(Task brief) For this exercise, reproduce the entries below exactly, but only from the line containing "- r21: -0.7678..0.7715" through the line containing "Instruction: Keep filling", both included.

[Entries taken from a collection]
----------------
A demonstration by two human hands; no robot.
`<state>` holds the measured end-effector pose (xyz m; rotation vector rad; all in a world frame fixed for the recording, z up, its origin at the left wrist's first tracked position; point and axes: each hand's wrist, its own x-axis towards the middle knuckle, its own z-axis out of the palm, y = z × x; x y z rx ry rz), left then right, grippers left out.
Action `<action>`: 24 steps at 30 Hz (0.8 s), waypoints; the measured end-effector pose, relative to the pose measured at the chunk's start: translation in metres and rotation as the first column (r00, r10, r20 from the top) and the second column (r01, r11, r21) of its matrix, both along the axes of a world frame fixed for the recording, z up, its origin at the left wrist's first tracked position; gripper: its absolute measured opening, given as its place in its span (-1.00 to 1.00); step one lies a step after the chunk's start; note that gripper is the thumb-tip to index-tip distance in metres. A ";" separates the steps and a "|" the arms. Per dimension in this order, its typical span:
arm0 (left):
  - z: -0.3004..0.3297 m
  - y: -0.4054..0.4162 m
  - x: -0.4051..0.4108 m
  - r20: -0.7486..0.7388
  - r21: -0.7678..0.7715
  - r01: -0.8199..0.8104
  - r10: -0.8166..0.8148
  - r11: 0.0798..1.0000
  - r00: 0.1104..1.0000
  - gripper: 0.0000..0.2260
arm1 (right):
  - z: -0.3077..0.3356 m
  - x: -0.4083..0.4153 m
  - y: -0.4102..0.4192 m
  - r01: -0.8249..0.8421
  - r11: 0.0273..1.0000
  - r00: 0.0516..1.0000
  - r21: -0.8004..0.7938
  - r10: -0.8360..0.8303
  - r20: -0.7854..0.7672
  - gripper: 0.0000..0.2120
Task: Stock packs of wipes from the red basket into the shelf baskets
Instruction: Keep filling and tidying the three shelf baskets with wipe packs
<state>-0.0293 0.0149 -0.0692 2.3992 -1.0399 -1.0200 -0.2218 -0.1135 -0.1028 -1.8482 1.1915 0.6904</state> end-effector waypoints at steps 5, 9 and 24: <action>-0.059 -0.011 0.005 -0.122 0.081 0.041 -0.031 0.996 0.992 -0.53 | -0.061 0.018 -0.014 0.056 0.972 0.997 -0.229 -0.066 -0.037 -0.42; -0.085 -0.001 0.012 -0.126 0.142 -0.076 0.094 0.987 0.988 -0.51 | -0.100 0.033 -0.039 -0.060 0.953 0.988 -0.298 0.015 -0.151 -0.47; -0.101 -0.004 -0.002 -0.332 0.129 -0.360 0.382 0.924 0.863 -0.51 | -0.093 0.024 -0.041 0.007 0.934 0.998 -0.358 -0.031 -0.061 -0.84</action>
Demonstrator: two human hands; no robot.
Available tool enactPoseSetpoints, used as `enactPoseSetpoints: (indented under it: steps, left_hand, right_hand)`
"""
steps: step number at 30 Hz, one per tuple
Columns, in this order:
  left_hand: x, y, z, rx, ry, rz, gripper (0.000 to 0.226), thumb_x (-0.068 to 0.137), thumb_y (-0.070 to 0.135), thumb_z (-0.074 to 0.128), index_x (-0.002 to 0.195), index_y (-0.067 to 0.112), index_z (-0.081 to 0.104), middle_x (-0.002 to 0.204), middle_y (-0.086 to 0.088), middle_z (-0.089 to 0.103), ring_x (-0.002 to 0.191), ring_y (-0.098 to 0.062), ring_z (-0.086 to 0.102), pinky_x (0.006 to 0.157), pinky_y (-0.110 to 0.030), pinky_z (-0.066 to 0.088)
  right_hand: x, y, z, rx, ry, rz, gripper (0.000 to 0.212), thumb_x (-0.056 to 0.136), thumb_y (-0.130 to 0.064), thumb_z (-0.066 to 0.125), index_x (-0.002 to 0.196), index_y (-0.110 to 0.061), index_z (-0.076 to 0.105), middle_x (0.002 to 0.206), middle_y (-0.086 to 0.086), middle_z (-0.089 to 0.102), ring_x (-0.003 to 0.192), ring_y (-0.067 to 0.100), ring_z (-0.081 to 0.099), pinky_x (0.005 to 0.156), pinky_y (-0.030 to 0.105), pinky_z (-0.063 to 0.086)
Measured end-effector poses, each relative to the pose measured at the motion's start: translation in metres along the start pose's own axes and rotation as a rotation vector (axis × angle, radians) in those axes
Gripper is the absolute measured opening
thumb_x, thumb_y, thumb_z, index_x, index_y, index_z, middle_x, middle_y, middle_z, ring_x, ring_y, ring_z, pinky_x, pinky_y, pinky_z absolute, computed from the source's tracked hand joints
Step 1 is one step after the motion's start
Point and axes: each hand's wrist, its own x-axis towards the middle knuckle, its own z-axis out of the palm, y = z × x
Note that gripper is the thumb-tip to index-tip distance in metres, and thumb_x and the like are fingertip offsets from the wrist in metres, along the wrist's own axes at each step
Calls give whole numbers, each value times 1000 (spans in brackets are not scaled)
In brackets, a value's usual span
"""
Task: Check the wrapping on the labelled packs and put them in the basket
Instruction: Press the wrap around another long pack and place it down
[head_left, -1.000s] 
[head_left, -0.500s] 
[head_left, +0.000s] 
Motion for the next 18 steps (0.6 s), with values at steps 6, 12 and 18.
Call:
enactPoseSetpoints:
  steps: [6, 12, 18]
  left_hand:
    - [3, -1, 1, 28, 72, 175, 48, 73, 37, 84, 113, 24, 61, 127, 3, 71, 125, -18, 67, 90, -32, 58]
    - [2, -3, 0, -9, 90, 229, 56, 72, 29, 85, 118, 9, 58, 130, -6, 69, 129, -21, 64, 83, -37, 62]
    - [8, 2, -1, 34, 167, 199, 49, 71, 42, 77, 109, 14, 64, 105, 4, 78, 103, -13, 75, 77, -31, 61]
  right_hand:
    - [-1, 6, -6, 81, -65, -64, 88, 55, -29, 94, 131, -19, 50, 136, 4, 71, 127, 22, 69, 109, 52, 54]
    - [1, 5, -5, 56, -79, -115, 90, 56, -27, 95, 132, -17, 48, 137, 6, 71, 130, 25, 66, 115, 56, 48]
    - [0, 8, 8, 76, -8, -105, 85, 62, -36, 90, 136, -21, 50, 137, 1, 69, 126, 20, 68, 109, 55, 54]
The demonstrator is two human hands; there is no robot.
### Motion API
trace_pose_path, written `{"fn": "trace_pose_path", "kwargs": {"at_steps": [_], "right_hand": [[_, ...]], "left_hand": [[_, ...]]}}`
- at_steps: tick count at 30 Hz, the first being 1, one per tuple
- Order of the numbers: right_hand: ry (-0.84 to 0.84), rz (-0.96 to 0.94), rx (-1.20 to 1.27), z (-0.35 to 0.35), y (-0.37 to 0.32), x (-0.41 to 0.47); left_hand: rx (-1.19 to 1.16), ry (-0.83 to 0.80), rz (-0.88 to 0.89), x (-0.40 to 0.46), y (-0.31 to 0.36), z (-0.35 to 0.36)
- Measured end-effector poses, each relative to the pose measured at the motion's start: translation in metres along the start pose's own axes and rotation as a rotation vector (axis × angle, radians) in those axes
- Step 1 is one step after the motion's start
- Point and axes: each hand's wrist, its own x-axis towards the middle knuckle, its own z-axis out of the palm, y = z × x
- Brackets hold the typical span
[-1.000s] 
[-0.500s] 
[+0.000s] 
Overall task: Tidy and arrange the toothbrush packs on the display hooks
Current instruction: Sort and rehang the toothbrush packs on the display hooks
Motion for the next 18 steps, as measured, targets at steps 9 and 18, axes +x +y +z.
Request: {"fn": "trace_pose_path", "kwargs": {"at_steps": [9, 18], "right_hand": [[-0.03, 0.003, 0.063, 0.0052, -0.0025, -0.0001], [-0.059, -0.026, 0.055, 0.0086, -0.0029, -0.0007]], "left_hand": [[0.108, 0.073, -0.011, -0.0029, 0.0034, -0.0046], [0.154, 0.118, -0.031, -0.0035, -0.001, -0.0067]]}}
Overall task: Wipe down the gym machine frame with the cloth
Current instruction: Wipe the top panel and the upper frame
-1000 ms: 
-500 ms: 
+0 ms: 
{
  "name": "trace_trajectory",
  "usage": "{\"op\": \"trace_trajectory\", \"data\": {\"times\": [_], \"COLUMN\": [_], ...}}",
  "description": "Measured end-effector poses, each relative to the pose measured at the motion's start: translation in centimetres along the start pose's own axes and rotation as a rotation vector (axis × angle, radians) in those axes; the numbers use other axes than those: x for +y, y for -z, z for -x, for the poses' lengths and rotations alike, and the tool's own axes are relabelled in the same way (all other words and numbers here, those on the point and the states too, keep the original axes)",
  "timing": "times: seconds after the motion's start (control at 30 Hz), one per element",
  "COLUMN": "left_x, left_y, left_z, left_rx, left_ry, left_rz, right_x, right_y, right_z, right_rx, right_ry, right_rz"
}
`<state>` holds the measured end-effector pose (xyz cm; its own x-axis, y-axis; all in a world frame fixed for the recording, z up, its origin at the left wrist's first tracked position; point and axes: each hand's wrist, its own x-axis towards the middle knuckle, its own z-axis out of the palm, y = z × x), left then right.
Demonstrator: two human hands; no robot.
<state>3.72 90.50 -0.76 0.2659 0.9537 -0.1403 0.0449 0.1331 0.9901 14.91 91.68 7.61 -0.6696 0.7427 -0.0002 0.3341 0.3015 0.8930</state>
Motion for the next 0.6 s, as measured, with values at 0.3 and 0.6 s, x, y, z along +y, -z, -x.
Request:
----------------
(Response to this task)
  - r21: -0.7678..0.7715
  - r01: -0.8199..0.8104
  - r10: -0.8166..0.8148
  - r11: 0.0798..1.0000
  - r00: 0.1104..1.0000
  - gripper: 0.0000..0.2260
arm1 (right):
  - z: -0.3077..0.3356 m
  - x: -0.4083..0.4153 m
  - y: -0.4102..0.4192 m
  - r01: -0.8249..0.8421
  - r11: 0.0273..1.0000
  - r00: 0.0516..1.0000
  - r21: -0.8004..0.7938
  - r10: -0.8360..0.8303
  - r20: -0.7854..0.7672
  - gripper: 0.0000..0.2120
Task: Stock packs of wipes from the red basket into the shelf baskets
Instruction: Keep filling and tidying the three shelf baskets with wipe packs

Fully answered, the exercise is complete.